Car ploughed through Urumqi shoppers, as exposives fired out window, says China

People look on at a street cordoned off by police after a blast in Urumqi, Xinjiang,  on Thursday. Explosives hurled from two vehicles which ploughed into an open market in China’s troubled Xinjiang killed 31 people. Photograph: CNSphoto/Reuters
People look on at a street cordoned off by police after a blast in Urumqi, Xinjiang, on Thursday. Explosives hurled from two vehicles which ploughed into an open market in China’s troubled Xinjiang killed 31 people. Photograph: CNSphoto/Reuters

In the latest act of violence to rock the restive northwestern province of Xinjiang, assailants launched an explosive attack on a market in the provincial capital Urumqi, killing 31 and injuring scores.

A local government statement, carried on the state news agency Xinhua, said two off-road vehicles without licence plates broke through roadside fences and ploughed into shoppers at an open-air market near Renmin Park at 7.50am and tossed explosives out of the windows.

One of the SUVs exploded.
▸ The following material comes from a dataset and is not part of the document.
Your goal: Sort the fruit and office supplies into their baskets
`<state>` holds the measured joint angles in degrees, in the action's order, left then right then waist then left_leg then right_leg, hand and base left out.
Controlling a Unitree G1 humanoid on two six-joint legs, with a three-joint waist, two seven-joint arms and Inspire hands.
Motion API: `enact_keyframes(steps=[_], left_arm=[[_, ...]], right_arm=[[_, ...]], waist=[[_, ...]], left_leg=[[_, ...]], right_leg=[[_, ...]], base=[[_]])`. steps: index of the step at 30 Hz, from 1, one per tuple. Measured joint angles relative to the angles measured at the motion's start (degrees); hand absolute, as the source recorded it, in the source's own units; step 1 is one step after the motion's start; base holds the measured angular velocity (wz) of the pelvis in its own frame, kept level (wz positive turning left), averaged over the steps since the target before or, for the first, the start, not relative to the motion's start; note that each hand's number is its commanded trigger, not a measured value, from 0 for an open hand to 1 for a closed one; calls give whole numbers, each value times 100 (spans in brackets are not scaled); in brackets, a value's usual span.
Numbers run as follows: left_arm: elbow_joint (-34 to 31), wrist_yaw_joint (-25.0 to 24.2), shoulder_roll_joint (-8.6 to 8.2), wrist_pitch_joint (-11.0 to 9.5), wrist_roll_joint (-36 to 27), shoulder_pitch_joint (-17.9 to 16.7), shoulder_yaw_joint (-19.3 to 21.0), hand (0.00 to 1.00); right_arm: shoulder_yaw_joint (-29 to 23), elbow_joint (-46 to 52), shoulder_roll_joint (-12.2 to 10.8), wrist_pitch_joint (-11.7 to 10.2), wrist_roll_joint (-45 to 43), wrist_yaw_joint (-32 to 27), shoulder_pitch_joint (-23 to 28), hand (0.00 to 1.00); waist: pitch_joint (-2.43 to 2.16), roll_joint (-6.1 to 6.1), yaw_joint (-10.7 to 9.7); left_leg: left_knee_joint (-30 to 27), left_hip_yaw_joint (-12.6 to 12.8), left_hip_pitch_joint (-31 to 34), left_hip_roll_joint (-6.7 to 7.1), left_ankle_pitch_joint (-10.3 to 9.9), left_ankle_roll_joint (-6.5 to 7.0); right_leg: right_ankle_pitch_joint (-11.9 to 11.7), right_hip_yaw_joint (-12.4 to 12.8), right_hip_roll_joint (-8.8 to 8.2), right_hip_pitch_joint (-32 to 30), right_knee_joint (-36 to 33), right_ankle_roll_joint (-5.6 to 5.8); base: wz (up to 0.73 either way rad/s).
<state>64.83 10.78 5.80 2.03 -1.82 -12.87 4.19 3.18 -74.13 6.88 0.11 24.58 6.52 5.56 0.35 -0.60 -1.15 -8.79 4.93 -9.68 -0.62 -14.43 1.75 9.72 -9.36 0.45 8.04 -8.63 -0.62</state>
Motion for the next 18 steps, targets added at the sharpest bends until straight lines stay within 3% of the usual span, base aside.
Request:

A business owner in the market told Xinhua he heard a dozen large bangs. China has blamed a series of knife and bomb attacks in recent months on separatist militants from Xinjiang, a resource-rich region that is the traditional home of the ethnic Muslim Uighurs, who are culturally distinct from China's ethnic Han majority.

Tiananmen Square Violence linked to Uighur separatists has been on the increase since October when an SUV rammed into a crowd and burst into flames at Beijing's Tiananmen Square, killing the three occupants and two bystanders.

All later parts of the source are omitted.